Hjort translates a somewhat Schopenhauerian notion of existence into an escape-room allegory ripe with thinly veiled symbolism. Besides the ever-present and absolutely unhelpful twins, the frustrated clerk is occasionally paid a visit by one-(mute)-child chorus that showers him with questions modeled after the late German pessimist philosopher´s perception of being. The protagonist keeps on going fueled by what seems to be an irrational will and naïve persuasion that he can make it out of the imprisoning labyrinth of disorientation and desperation.
Hjort´s does not attempt to drown the overall allegory in covert or esoteric symbolism, the analogy has a fairly self-explanatory nature.
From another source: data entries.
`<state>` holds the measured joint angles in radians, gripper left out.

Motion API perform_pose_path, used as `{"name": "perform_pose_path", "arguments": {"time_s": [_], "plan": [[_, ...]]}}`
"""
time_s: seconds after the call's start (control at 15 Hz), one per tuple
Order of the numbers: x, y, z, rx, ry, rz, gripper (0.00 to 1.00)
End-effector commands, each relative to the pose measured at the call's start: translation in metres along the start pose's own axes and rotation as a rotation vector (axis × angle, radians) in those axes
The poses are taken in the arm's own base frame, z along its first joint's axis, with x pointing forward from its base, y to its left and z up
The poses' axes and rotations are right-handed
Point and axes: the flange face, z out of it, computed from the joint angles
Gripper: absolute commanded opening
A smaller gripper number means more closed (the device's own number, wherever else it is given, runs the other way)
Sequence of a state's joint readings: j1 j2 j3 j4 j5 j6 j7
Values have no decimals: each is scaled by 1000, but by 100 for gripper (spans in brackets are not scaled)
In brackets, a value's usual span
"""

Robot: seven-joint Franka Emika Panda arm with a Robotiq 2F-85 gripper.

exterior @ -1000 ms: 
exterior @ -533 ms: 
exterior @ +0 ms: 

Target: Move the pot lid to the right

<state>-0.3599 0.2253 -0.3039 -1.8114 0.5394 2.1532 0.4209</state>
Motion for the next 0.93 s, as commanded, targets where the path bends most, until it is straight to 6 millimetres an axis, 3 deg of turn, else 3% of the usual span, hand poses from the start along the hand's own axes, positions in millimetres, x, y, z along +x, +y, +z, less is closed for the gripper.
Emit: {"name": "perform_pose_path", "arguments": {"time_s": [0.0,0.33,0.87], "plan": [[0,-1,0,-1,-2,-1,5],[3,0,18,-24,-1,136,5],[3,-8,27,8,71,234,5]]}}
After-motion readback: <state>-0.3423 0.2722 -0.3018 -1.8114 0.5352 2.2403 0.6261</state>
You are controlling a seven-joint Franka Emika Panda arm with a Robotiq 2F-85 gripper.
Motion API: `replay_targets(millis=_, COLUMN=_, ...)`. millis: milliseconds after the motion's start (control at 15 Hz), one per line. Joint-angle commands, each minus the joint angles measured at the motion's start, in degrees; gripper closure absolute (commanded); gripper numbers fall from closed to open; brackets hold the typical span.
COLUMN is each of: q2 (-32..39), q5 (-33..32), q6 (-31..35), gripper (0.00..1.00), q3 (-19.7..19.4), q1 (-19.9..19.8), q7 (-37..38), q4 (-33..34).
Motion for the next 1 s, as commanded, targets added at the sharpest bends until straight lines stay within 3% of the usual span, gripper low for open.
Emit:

Free of heavy intellectualizing, The Penultimate turns into a playful and actually enjoyable take on the existentialist story, if despair and constantly crushed aspirations and desires happened to incite a masochistic pleasure in viewers.
The water inspector bears a certain resemblance to his literary ancestors and their fate, the chief cashier of a bank Josef K. or the land surveyor K., from the pages of Franz K.´s novel. While Kafkaesque will surely become the most frequent label when referring to The Penultimate, it should be done so in regards to the lesser promoted interpretations of Kafka´s works, as grotesque and perverted comedies on the absurdity of the human condition and mankind´s plight.
The emerging Danish director utilizes a minimalist set design defined by big and empty spaces to stage simple and uncluttered scenes inclining to mostly symmetric composition. The corpse-like make-up of inhabitants in the labyrinthine dwelling invokes a strong sense of aesthetic déjà-vu. No infringement of signature poetics occurs, as Hjort is mostly epigone rather than plagiarist to the unique style of Roy Andersson.
While the scenes are haunted by the spirit of the Swedish master, Hjort crafts his own style. The major difference between the director of The Living tetralogy and the Danish newcomer happens to be Hjort´s use of close-ups and different angles invigorating the claustrophobic ordeal and less meticulously staged scenes compared to Andersson´s detailed compositions. While no tableaux vivants make presence, the Danish filmmaker and cinematographer Jacob Sofussen prepared a handful of memorable mise en scenes including a wedding in a Valhalla milieu set against swallowing nothingness.
Jonas Kærup Hjort´s The Penultimate suffers from bouts of sometimes too literal metaphors in the existentialist territory. However, the amalgam of vestiges of nonsensical, gloom surrealism, and a morbid fascination with the tortuousness of being contribute to a surprisingly intriguing feature debut and above all, a whimsical traumedy.